When applying it with terraform plan -out tfplan.out and then terraform apply tfplan.out (the initial plan only showed adding the 3 resources - aws_rds_global_cluster, aws_rds_cluster & aws_rds_cluster_instance in us-east-2)...

The Global Cluster was created successfully (as seen in the AWS Console). But the RDS Cluster in us-east-2 is failing due to the error InvalidDBClusterStateFault: Source cluster: arn:aws:rds:us-east-1:<account-id>:cluster:lego-production is in a state which is not valid for physical replication.

I tried the same thing using just the AWS Console (without terraform, "Add Region" through the "Modify" option on selecting the Global Cluster), and it shows the same error.

What criteria is missing for adding another region to my global cluster? It certainly isn't just terraform acting up.

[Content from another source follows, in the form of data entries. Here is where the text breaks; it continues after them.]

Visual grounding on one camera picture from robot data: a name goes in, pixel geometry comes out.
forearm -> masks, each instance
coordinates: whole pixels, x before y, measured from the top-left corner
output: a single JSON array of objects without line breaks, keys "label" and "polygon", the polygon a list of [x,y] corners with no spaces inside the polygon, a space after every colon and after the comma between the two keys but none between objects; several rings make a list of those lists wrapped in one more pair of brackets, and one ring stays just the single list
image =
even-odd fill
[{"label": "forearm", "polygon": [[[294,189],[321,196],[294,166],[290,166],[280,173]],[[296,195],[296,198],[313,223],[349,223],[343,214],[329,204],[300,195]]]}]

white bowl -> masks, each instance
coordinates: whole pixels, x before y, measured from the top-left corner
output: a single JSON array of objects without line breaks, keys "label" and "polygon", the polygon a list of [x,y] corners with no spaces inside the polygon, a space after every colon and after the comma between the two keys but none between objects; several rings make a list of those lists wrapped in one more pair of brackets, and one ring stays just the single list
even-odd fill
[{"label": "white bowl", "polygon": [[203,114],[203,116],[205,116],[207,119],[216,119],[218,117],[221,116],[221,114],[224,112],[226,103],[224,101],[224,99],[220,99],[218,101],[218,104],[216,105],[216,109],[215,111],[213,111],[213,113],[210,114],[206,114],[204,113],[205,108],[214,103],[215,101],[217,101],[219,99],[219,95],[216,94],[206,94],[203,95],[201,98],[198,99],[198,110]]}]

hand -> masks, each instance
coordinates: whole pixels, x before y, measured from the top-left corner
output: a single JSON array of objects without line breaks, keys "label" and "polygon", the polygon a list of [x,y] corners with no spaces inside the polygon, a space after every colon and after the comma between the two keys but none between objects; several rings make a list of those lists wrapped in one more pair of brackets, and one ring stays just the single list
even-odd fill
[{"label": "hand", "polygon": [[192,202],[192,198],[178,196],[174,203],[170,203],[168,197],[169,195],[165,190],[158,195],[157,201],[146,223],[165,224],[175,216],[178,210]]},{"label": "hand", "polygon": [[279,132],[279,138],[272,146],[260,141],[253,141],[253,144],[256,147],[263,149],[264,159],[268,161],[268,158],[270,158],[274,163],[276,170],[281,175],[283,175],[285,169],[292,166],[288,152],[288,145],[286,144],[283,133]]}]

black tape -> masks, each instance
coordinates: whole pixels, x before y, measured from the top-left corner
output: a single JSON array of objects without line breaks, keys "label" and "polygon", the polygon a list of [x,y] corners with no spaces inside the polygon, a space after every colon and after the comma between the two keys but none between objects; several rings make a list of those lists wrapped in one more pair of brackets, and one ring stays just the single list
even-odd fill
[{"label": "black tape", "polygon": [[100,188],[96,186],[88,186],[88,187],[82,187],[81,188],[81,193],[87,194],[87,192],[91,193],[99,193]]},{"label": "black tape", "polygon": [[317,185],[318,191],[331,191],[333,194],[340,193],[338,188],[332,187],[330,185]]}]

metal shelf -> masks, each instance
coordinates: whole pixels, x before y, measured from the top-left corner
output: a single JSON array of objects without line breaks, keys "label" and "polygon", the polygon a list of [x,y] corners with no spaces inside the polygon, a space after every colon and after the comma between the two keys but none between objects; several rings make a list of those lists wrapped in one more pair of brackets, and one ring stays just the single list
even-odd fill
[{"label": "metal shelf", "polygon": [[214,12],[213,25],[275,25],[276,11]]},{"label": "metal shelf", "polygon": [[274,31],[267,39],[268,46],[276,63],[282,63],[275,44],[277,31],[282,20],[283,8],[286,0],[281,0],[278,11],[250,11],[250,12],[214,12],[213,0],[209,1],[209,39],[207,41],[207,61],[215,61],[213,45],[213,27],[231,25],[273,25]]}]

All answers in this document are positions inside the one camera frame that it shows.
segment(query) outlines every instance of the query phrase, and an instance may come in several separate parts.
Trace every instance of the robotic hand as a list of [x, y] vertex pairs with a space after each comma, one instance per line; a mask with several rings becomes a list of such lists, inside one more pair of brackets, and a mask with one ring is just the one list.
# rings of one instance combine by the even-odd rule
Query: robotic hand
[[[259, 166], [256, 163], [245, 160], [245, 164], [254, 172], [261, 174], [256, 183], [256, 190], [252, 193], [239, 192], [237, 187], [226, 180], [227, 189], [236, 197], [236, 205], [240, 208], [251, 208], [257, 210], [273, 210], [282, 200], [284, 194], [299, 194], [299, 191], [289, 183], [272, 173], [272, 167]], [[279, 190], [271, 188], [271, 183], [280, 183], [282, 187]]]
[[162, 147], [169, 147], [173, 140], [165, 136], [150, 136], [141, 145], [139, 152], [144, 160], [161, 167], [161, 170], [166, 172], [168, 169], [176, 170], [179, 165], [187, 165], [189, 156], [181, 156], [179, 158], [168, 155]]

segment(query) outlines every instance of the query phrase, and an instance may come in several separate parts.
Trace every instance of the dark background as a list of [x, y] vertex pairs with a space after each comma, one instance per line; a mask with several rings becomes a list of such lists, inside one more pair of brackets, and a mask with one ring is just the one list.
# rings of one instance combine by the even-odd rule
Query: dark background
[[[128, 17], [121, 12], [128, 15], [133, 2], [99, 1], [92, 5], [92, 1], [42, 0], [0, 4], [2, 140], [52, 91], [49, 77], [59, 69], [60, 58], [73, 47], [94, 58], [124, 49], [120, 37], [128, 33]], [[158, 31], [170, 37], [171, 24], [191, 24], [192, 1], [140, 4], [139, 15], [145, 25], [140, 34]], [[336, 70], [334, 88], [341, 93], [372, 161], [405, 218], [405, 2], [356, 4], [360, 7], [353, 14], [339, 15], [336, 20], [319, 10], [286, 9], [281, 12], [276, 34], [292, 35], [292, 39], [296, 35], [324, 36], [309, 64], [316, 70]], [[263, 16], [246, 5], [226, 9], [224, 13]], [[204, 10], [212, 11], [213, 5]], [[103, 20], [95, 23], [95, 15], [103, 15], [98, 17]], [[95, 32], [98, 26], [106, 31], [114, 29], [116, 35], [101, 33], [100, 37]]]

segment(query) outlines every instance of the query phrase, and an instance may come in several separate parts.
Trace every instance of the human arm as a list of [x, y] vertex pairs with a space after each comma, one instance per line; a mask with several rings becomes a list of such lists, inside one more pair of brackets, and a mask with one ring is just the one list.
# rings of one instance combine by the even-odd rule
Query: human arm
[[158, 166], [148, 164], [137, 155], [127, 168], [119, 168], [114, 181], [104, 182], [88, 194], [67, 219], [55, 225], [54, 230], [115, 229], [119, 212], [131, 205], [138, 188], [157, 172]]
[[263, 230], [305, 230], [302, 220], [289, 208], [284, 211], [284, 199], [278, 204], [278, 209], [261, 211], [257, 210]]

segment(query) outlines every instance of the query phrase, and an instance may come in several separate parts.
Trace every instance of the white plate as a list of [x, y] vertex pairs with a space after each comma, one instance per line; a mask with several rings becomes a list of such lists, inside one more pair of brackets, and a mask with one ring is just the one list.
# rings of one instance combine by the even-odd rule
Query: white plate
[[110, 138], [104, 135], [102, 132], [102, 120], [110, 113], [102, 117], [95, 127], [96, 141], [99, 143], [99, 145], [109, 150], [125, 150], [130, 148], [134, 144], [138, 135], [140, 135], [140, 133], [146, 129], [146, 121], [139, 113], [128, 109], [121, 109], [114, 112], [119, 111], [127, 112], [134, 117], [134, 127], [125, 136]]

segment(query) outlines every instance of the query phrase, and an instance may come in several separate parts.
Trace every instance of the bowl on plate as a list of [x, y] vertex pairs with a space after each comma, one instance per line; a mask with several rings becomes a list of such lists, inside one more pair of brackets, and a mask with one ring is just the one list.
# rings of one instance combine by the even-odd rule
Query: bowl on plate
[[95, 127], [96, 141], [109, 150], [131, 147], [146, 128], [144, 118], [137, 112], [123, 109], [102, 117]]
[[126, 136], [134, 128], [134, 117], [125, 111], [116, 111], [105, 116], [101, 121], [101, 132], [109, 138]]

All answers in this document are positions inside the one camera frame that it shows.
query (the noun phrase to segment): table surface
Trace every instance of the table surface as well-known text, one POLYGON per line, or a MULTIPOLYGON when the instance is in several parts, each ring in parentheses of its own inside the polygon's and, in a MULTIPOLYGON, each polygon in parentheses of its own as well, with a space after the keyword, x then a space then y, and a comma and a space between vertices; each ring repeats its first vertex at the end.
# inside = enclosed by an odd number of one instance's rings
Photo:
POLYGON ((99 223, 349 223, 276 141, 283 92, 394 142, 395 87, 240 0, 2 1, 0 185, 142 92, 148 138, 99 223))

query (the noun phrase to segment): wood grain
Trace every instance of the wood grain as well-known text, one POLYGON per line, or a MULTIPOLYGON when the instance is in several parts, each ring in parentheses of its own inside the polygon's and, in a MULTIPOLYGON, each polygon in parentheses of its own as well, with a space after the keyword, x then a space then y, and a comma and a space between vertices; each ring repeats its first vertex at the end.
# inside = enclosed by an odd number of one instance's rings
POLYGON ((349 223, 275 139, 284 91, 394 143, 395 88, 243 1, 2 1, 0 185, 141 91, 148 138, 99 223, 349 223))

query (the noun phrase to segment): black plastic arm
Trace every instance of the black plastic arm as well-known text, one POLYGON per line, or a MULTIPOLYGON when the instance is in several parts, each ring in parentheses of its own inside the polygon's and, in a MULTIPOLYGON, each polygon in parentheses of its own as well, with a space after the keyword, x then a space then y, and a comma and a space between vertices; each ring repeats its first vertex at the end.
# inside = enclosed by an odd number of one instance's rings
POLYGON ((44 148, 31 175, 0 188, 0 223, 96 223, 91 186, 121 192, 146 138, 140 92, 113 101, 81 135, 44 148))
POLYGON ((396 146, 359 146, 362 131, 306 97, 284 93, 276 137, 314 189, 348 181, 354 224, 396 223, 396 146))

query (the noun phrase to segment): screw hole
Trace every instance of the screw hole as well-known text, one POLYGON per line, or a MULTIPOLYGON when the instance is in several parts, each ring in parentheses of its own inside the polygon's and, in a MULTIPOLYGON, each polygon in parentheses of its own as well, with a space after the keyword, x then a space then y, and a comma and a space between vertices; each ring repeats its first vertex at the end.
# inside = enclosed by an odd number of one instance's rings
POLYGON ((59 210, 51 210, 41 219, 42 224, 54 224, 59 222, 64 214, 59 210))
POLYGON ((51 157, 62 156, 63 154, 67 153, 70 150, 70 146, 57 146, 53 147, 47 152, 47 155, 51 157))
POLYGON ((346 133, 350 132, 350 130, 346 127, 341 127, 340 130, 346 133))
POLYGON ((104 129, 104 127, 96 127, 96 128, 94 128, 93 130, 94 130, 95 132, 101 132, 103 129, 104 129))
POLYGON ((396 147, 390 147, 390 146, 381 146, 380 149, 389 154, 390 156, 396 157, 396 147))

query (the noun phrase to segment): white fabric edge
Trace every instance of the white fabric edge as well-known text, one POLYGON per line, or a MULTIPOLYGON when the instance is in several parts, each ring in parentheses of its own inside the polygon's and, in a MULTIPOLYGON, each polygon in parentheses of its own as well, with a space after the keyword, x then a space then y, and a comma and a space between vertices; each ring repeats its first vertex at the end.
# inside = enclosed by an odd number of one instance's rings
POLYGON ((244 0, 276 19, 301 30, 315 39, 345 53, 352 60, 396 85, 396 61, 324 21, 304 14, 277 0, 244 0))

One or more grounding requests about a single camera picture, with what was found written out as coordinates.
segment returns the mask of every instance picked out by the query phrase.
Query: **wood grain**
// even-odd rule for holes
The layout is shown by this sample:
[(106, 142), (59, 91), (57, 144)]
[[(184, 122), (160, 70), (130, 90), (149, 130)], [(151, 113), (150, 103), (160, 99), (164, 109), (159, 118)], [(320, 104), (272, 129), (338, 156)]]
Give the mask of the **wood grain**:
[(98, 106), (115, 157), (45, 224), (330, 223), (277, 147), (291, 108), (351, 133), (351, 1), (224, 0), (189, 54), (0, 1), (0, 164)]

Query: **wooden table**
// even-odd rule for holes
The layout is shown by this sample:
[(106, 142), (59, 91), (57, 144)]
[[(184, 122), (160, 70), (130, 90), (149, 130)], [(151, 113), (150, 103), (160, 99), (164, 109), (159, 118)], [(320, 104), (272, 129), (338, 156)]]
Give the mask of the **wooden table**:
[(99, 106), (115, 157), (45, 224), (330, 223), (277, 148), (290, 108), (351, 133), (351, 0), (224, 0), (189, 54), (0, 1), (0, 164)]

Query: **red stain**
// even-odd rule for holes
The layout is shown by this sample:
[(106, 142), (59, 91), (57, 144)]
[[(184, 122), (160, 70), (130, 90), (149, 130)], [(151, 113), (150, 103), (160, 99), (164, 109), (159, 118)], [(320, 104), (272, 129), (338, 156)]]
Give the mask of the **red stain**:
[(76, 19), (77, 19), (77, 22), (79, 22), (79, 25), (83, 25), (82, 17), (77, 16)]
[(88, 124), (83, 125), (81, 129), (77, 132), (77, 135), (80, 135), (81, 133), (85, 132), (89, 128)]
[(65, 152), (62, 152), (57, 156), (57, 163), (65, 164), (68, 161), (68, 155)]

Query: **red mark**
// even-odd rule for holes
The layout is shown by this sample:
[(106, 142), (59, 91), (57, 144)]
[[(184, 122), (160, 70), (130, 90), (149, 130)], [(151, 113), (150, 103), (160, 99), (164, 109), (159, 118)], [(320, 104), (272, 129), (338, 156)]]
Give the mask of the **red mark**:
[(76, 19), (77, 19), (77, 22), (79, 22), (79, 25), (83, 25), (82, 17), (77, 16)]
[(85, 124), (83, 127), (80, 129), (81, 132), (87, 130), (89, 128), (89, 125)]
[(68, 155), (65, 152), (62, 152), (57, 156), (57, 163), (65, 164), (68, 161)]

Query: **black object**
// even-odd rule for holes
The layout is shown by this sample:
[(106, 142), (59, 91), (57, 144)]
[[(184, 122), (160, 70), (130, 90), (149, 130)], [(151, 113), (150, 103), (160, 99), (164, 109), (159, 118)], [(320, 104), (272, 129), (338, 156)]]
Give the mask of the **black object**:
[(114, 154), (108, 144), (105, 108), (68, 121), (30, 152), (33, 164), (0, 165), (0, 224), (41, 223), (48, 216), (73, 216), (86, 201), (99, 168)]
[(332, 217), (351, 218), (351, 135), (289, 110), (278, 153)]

And I couldn't find any other places on the internet where somebody encountered the same error.

If there is any other information that I should provide, pls comment.


Solution

  • It took me the AWS Developer Support Plan to resolve this.

    The reason for the error InvalidDBClusterStateFault is pretty straighforward apparently - there are some pending changes to the cluster, to be applied at the next maintenance window.

    That's it! To view the pending changes you can run the following command:

    aws rds describe-db-clusters --db-cluster-identifier lego-production --query 'DBClusters[].{DBClusterIdentifier:DBClusterIdentifier,PendingModifiedValues:PendingModifiedValues}'

    In my case, some changes made through terraform were gonna be applied at the next maintenance window. I had to add the following line in my aws_rds_cluster resource block to apply the aforementioned changes - immediately:

    resource "aws_rds_cluster" "lego-production-us-east-1" {
       ...
    +  apply_immediately = true
       ...
    }
    

    And the same had to be done for resource block lego-production-us-east-2 also, just to be sure.

    Once I applied these changes, the cluster addition to the global cluster took place as expected.